Ilık bir hava, ama yolda Latin afet dilberler görünmüyor, daha çok seyyar satıcı, çakal çukal tayfa, fakat  onlarda gözüme güzel geliyor, hayat olası ve makul gidiyor benim Kolombiya günümde. Karşı kaldırımdan bir simitçi, “nerelerdesin gözükmüyorsun” diyor, “gecelere akmaya çalışıyorum” diyorum, gülüşüyoruz. Kadıköy’ün çok kazanan 20 yıllık simitçisinin Kolombiya sokaklarında ne işi var diyorum bir an ama sonra, Latin dünyasında gerçek ince bir zardır, yırtar ve  atar üzerinden diye düşünüyorum, sonuçta ekmek parasına buralara kadar gelmiş olabilir?

Yolun ortasındayım, karşından simsiyah spor bir araba geliyor ve içinden bir adam elinde otomatik silahla rahat rahat iniyor, bir silahlı saldırı olacağını anlıyorum, insanlar caddede sağa sola kaçıyor, ben kaçmıyorum. “Canlı bir ölüm görmek” istiyorum, gerçek ölüm görmenin çok zevk vereceğini hissediyorum, hem merak hem de öfkeyle birileri ölsün istiyorum. Kenarda beklemeye başlıyorum, bana bir şey olmaz “dayım, sağlam ceza avukatı” rahatlığındayım.

Suikastçı, yolun karşı tarafındaki sanırım, Mercedes aracın yanına gelip üçayaklı bir sistemin üzerine otomatik silahın düzeneğini hazırlıyor. Arabadaki adam kaçmıyor, hatta rahat tavırla arabadan iniyor, silahlı adamla konuşmaya çalışıyor. Adam, takım elbiseli siyah güneş gözlüklü tipik bir Latin ve sakin, saldırıya hazır gibi, cesur hareketlerle konuşurken ateş başlıyor, o da silahını çekiyor ama ilk kurşundan yüzüne geliyor. Adamın, yanakları parçalanıyor, elleri ile can havli yüzünü tutuyor, yere düşen yanaklarını toplamaya çalışırken sırtına aldığı kurşunlarla yere yığılıyor, paramparça oluyor, zevkle izliyorum.

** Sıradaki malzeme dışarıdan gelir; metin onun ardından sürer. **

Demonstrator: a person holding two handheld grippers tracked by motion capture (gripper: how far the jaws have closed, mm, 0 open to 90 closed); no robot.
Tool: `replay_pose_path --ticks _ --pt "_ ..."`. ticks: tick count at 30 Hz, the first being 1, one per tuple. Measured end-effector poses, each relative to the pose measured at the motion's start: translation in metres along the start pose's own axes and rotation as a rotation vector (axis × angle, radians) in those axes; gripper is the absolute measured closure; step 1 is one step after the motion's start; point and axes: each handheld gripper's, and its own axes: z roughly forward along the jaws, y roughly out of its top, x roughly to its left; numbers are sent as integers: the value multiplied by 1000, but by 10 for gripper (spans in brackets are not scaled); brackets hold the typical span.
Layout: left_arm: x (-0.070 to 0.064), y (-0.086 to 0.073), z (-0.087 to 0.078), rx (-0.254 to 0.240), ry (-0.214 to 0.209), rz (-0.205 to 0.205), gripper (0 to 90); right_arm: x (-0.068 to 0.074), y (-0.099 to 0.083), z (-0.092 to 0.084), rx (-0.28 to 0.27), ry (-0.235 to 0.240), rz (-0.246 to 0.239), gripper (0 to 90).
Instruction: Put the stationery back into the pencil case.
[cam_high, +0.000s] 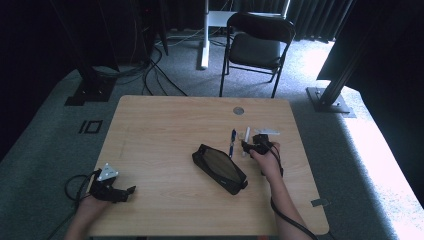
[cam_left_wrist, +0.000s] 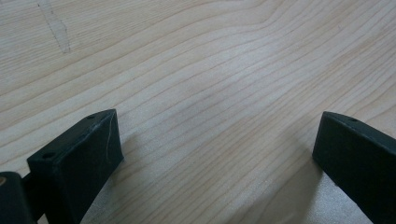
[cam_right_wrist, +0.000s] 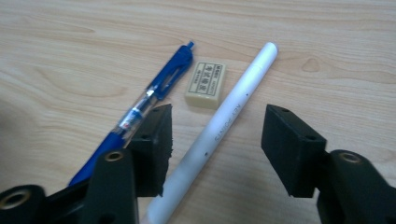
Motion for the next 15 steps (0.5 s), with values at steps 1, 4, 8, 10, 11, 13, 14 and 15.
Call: replay_pose_path --ticks 1,4,8,10,11,13,14,15 --pt "0 0 0 0 0 0 16 0 1 2 4 -4 0 449" --pt "0 0 0 0 0 0 16 0 3 7 25 -38 -13 493" --pt "0 0 0 0 0 0 16 -4 4 11 54 -58 5 522" --pt "0 0 0 0 0 0 16 -4 5 12 64 -73 5 555" --pt "0 0 0 0 0 0 16 -5 5 12 65 -79 10 566" --pt "0 0 0 0 0 0 16 -7 6 12 71 -96 7 583" --pt "0 0 0 0 0 0 16 -8 6 12 75 -113 -2 584" --pt "0 0 0 0 0 0 16 -9 7 12 75 -117 -1 591"
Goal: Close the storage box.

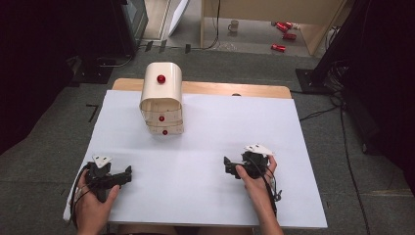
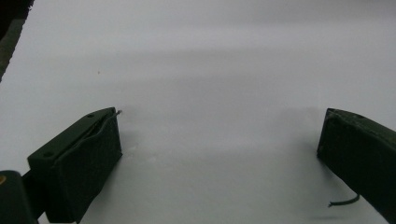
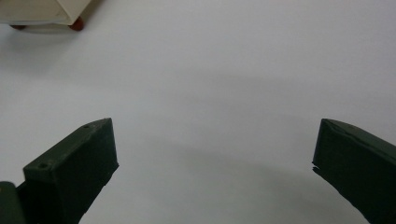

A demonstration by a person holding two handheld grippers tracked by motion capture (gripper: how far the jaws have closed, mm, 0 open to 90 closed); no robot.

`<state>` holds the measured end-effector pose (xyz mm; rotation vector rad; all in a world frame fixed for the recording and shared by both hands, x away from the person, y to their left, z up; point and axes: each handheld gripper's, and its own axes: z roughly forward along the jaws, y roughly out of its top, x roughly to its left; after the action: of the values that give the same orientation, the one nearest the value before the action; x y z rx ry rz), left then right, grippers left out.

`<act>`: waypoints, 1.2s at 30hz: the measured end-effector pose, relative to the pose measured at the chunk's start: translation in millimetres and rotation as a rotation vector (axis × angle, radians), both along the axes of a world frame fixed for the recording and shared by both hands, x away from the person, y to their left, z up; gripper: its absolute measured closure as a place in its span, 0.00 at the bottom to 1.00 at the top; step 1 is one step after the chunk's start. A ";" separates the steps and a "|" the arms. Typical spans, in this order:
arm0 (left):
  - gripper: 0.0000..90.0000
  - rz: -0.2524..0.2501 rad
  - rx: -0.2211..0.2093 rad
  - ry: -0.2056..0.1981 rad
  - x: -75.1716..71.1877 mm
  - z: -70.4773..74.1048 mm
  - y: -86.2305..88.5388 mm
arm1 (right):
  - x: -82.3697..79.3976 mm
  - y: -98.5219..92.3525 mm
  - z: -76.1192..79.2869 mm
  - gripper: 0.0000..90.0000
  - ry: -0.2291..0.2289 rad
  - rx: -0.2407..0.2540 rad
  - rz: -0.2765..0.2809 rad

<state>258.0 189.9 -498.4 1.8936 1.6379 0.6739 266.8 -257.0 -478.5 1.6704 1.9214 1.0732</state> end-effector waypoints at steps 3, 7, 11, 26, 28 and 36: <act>0.00 0.000 0.000 0.000 0.0 0.0 0.0 | -6.4 -11.0 -4.2 0.00 0.009 -0.004 -0.017; 0.00 0.000 0.000 0.000 0.0 0.0 0.0 | -13.4 -24.2 -7.8 0.00 0.017 -0.008 -0.040; 0.00 0.000 0.000 -0.001 0.0 0.0 0.0 | -20.8 -39.0 -10.8 0.00 0.024 -0.015 -0.072; 0.00 0.000 0.000 -0.001 0.0 -0.1 -0.1 | -52.9 -87.8 -22.8 0.00 0.045 -0.148 -0.189; 0.00 0.001 0.000 -0.001 0.0 -0.1 -0.1 | -54.9 -89.5 -23.2 0.00 0.038 -0.143 -0.188; 0.00 0.002 -0.001 -0.002 -0.1 -0.2 -0.1 | -53.9 -84.1 -26.7 0.00 0.042 -0.195 -0.190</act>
<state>257.9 189.7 -498.6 1.8903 1.6381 0.6757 212.9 -341.1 -505.3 1.7355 1.7852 0.7597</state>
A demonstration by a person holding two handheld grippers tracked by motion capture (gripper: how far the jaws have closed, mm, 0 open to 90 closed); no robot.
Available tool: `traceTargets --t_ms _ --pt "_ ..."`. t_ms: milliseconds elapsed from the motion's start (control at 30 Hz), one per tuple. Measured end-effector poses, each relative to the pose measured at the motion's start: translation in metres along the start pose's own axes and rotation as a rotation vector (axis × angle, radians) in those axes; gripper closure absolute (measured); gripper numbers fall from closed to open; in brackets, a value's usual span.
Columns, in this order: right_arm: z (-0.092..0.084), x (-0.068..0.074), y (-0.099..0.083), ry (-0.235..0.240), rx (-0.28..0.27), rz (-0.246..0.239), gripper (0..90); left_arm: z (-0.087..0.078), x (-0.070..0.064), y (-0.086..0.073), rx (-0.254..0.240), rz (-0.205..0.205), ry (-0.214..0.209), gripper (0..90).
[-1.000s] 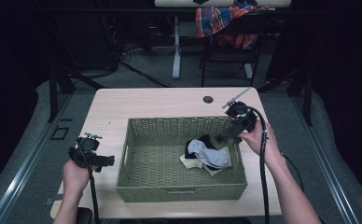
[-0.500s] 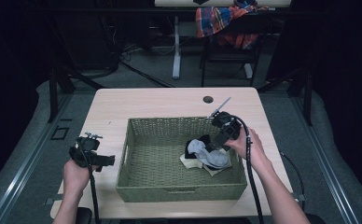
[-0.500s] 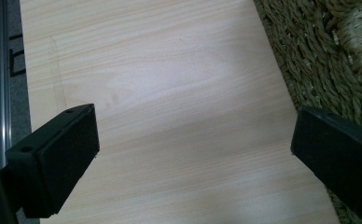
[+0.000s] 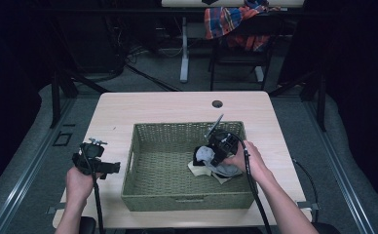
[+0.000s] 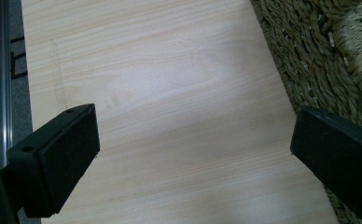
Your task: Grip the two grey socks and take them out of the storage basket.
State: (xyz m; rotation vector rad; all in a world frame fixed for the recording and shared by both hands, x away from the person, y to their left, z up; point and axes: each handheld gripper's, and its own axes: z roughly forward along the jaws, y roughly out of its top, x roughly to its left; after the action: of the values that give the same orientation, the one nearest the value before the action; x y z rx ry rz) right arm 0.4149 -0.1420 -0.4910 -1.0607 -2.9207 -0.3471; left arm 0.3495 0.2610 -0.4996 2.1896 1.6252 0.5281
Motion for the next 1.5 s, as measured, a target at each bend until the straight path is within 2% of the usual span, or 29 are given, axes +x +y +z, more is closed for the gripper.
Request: traceTargets --t_ms 33,67,100,167,200,300,333,367,433,500,600,733,833,867,1100,1200,1300,1333,1433,1500 --pt "0.000 0.000 0.000 0.000 0.000 0.000 59.5 0.000 0.000 0.000 0.000 0.000 0.000 1.5" --pt "0.001 -0.001 -0.001 -0.006 0.014 0.010 72.1 0.001 0.001 0.000 0.002 -0.002 0.002 1.6" --pt "0.001 -0.001 -0.001 -0.006 0.014 0.010 72.1 0.001 0.001 0.000 0.002 -0.002 0.002 1.6" --pt "-0.001 -0.002 -0.002 0.007 -0.006 0.015 84.3 0.001 0.000 0.000 0.002 -0.002 0.002 1.6" --pt "-0.002 -0.002 -0.003 0.016 -0.015 0.026 85.3 0.001 -0.001 0.000 -0.002 -0.001 0.003 1.6" --pt "-0.008 -0.002 -0.004 0.011 -0.017 0.024 86.1 0.000 0.000 0.000 -0.001 0.002 0.002 1.7" --pt "-0.016 -0.001 -0.004 0.014 -0.049 0.029 86.2 0.001 0.001 0.000 -0.001 -0.003 0.004 1.7" --pt "-0.020 -0.002 -0.004 0.011 -0.047 0.021 86.2 0.001 0.001 0.000 -0.001 -0.006 0.006 1.7" --pt "-0.029 0.000 -0.004 0.012 -0.085 0.027 86.3 0.002 0.002 -0.001 0.004 -0.011 0.011 1.7" --pt "-0.035 0.000 -0.003 0.006 -0.085 0.021 86.3 0.002 0.002 -0.001 0.003 -0.012 0.011 1.7" --pt "-0.047 0.005 -0.003 0.000 -0.122 0.014 86.2 0.001 0.001 -0.001 -0.002 -0.011 0.016 1.7" --pt "-0.053 0.008 -0.004 -0.008 -0.122 0.004 86.3 0.000 0.000 -0.001 -0.003 -0.008 0.016 1.7" --pt "-0.061 0.008 -0.005 -0.008 -0.142 0.005 86.3 0.001 0.001 -0.001 0.001 -0.009 0.017 1.7" --pt "-0.066 0.007 -0.006 0.001 -0.173 0.019 86.3 0.001 0.001 -0.001 0.004 -0.010 0.016 1.7" --pt "-0.082 0.000 -0.011 0.009 -0.203 0.030 86.3 0.001 0.001 -0.001 0.006 -0.008 0.017 1.7" --pt "-0.086 0.001 -0.013 0.012 -0.229 0.043 86.3 0.002 0.000 -0.001 0.008 -0.006 0.017 1.8" --pt "-0.090 0.000 -0.013 0.007 -0.224 0.034 86.3 0.002 0.001 -0.001 0.007 -0.007 0.018 1.8" --pt "-0.092 0.002 -0.015 0.005 -0.248 0.043 86.3 0.001 0.001 -0.001 0.008 -0.008 0.017 1.8" --pt "-0.095 0.002 -0.015 0.001 -0.242 0.035 86.3 0.002 0.001 -0.001 0.005 -0.010 0.019 1.8" --pt "-0.098 0.004 -0.016 0.003 -0.260 0.044 86.3 0.002 0.001 -0.001 0.007 -0.008 0.019 1.8"
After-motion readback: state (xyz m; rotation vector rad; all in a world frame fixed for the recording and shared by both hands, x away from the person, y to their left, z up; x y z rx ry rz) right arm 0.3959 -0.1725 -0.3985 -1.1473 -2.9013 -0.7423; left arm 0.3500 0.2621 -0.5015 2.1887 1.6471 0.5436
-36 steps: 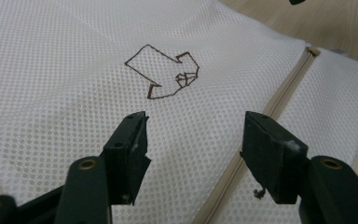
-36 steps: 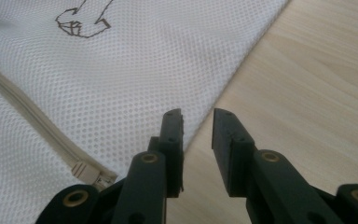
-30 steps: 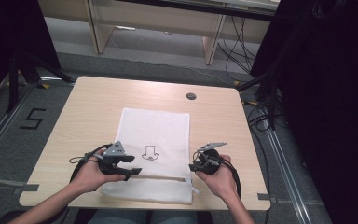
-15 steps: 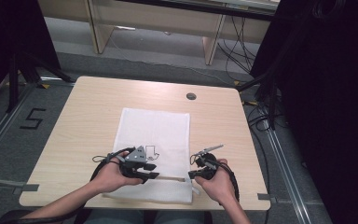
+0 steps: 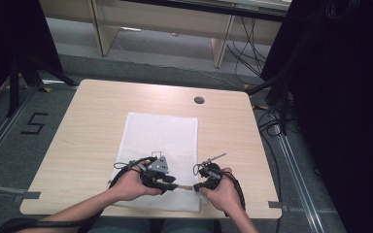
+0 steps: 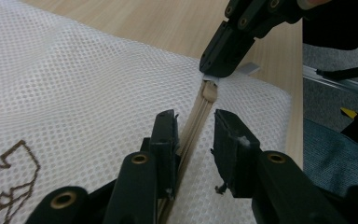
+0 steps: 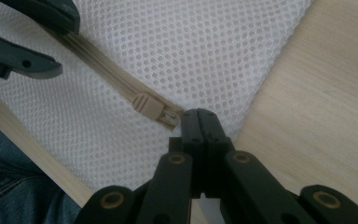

Burada kadar film izler gibi rahattım ve keyifle önümdeki suikastı izliyorum ama birden arkamdan ateş açılmaya başlıyor, bir çapraz ateşin ortasında kalıyorum, korkmaya başlıyorum. Hemen yanımdaki arabanın dibinden adamın biri seri halde ateş ediyor geriye doğru kaçamıyorum, önümde de karşıt grubun mermileri havada uçuşuyor ve ortada kalıyorum. Kurşunlar uçuşuyor, patlamalar oluyor, kulağım gürültüden sağırlaşıyor, can derdine düşüyorum. Yüzlerce mermi şans eseri, beni ıskalıyor ama sonumun geldiğini hissediyorum, birazdan bir-iki serseri mermi beynime saplanacak korkusuyla kaçacak delik arıyorum. Hiç çıkış bulamayınca direk yere yatıyorum, önümdeki arabanın altına giriyorum ve ölüm gelmek üzere nefesim kesiliyor. Aklıma birden, benim doğumumdan önceki 1 Mayıs 1977 Taksim kitle imhası geliyor, “bende o şekilde gidecem bok yoluna” diyorum. Aslında korkum “yaşanmamış gençlik” ve aşk gibi nefsi tatminlerin ölünce bitmesi, yoksa gözlerimin önünde havai fişekler gibi patlayan kurşun ve şarapnellerden pek korkmuyorum. Ve belki de istiyorum ama ölüm değil yokluk dayanılmaz korkutuyor. Sarsılıyorum.